What is needed
Go through the material below, count the lines with the word "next", and reply with the count alone.

Records provided
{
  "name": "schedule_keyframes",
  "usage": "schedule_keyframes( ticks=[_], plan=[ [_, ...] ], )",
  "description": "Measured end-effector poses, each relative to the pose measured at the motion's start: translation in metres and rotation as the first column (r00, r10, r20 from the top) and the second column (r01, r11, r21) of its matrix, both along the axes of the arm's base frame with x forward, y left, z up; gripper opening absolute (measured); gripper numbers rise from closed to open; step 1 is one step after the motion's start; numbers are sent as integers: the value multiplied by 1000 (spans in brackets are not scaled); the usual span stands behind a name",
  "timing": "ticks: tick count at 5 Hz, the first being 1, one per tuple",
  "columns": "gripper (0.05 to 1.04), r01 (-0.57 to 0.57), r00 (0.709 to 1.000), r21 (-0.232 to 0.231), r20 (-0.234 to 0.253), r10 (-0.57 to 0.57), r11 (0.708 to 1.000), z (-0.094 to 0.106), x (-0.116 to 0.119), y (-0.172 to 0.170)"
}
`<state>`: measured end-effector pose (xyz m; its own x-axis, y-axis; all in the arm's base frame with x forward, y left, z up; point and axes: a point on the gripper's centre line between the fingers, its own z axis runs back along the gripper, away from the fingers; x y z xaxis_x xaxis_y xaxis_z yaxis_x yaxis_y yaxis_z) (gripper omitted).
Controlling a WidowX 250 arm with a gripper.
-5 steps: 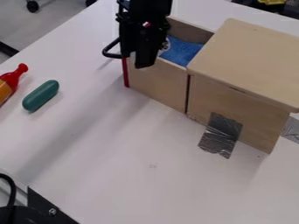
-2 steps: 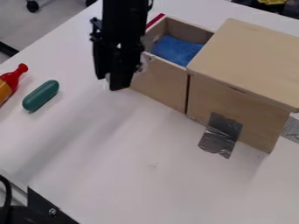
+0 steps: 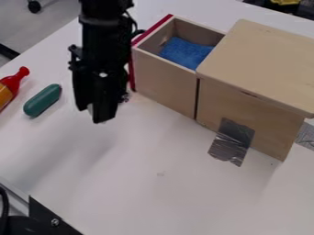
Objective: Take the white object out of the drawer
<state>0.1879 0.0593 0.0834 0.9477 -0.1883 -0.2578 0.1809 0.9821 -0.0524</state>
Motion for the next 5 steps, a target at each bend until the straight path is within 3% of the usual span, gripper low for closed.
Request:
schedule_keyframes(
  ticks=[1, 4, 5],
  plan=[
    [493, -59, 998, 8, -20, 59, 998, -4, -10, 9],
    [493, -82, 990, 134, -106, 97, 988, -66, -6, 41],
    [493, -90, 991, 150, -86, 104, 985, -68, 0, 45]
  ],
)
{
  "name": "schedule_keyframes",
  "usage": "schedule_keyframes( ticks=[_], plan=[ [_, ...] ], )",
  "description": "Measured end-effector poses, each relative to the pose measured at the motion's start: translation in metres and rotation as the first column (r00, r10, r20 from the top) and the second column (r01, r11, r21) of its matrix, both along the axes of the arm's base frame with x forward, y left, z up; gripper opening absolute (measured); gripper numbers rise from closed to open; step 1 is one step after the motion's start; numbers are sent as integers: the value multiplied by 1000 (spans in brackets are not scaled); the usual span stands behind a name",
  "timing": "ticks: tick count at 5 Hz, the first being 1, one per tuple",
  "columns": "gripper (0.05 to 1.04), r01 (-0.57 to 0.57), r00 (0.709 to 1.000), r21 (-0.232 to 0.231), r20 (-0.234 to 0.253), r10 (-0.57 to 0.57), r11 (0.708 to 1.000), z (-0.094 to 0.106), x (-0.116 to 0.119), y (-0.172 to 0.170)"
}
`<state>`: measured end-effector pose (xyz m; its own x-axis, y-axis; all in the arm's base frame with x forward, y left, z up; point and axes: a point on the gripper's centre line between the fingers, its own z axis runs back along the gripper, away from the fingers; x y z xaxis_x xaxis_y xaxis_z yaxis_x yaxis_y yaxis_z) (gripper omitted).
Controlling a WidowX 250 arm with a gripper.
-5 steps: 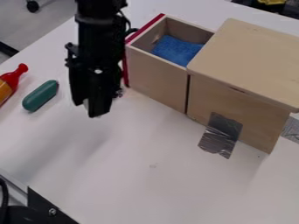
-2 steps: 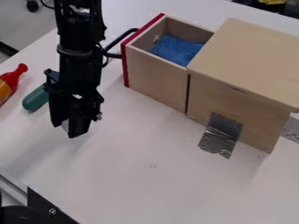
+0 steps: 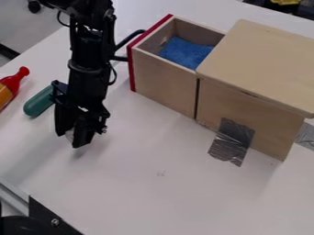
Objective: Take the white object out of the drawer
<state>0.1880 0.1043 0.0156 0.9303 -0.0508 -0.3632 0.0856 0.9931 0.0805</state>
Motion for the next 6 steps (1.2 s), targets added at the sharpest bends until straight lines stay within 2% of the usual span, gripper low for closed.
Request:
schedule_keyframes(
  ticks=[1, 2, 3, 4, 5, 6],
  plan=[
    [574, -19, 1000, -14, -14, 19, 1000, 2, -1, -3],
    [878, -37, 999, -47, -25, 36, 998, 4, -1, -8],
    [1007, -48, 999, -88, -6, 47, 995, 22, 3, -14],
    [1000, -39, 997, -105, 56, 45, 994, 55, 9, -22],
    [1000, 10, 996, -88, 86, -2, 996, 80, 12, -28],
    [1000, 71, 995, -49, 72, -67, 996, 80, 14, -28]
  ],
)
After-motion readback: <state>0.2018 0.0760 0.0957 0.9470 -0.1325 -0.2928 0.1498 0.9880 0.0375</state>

Exercise response
2